If greenhouse gas emissions continue apace, Greenland and Antarctica’s melting ice sheets could together contribute more than 38 centimetre of global sea level rise by 2100, says a NASA-led study.
Results from this study that brought together more than 60 ice, ocean and atmosphere scientists from three dozen international institutions are in line with projections in the Intergovernmental Panel on Climate Change’s (IPCC) 2019 Special Report on Oceans and the Cryosphere.
Meltwater from ice sheets contribute about a third of the total global sea level rise.
The IPCC report projected that Greenland would contribute 8 to 27 cm to global sea level rise between 2000-2100 and Antarctica could contribute 3 to 28 cm.
These new results, published in a special issue of the journal The Cryosphere, come from the Ice Sheet Model Intercomparison Project (ISMIP6) led by NASA’s Goddard Space Flight Center in Greenbelt, Maryland.
“One of the biggest uncertainties when it comes to how much sea level will rise in the future is how much the ice sheets will contribute,” said project leader and ice scientist Sophie Nowicki, now at the University at Buffalo, and formerly at NASA Goddard.
“And how much the ice sheets contribute is really dependent on what the climate will do.”

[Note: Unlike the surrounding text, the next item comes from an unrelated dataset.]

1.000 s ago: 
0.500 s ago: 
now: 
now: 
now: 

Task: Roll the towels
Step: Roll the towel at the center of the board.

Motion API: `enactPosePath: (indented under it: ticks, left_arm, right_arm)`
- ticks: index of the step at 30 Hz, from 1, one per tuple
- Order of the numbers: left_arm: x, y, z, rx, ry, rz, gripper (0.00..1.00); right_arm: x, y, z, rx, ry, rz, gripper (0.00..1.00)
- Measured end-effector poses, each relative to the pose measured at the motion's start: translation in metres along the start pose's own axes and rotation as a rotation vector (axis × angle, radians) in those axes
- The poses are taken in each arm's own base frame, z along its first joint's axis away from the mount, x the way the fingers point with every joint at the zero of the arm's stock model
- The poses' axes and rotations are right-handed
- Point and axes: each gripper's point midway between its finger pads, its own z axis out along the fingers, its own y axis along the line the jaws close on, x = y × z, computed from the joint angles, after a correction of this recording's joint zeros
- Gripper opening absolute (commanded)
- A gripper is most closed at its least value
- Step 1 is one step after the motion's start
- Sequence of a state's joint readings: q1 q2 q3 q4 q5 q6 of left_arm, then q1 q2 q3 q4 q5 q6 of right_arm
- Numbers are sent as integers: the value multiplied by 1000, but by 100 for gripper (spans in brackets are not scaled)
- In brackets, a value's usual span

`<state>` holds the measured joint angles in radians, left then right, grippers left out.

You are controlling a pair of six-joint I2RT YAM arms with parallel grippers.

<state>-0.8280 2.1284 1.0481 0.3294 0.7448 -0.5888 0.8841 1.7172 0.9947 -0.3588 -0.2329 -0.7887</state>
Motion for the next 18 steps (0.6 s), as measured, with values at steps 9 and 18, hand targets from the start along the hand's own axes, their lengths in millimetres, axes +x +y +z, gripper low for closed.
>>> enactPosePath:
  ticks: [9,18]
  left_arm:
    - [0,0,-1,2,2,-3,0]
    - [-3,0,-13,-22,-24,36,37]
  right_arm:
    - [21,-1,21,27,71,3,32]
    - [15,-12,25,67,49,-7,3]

With warming air temperatures melting the surface of the ice sheet, and warming ocean temperatures causing ocean-terminating glaciers to retreat, Greenland’s ice sheet is a significant contributor to sea level rise.
The team investigated two different scenarios the IPCC has set for future climate to predict sea level rise between 2015 and 2100: one with carbon emissions increasing rapidly and another with lower emissions.
In the high emissions scenario, they found that the Greenland ice sheet would lead to an additional global sea level rise of about 9 cm by 2100.
In the lower emissions scenario, the loss from the ice sheet would raise global sea level by about 3 cm.
The team also analysed the Antarctic ice sheet to understand how much ice melt from future climate change would add to sea level rise, beyond what recent warming temperatures have already put in motion.
Ice loss from the Antarctic ice sheet is more difficult to predict: In the west, warm ocean currents erode the bottom of large floating ice shelves, causing loss; while the vast East Antarctic ice sheet can gain mass, as warmer temperatures cause increased snowfall.
The results point to a greater range of possibilities, from ice sheet change that decreases sea level by 7.8 cm, to increasing it by 30 cm by 2100, with different climate scenarios and climate model inputs.
The regional projections show the greatest loss in West Antarctica, responsible for up to 18 cm of sea level rise by 2100 in the warmest conditions, according to the research.
“The Amundsen Sea region in West Antarctica and Wilkes Land in East Antarctica are the two regions most sensitive to warming ocean temperatures and changing currents, and will continue to lose large amounts of ice,” said Heeleene Seroussi, an ice scientist at NASA’s Jet Propulsion Laboratory in Southern California.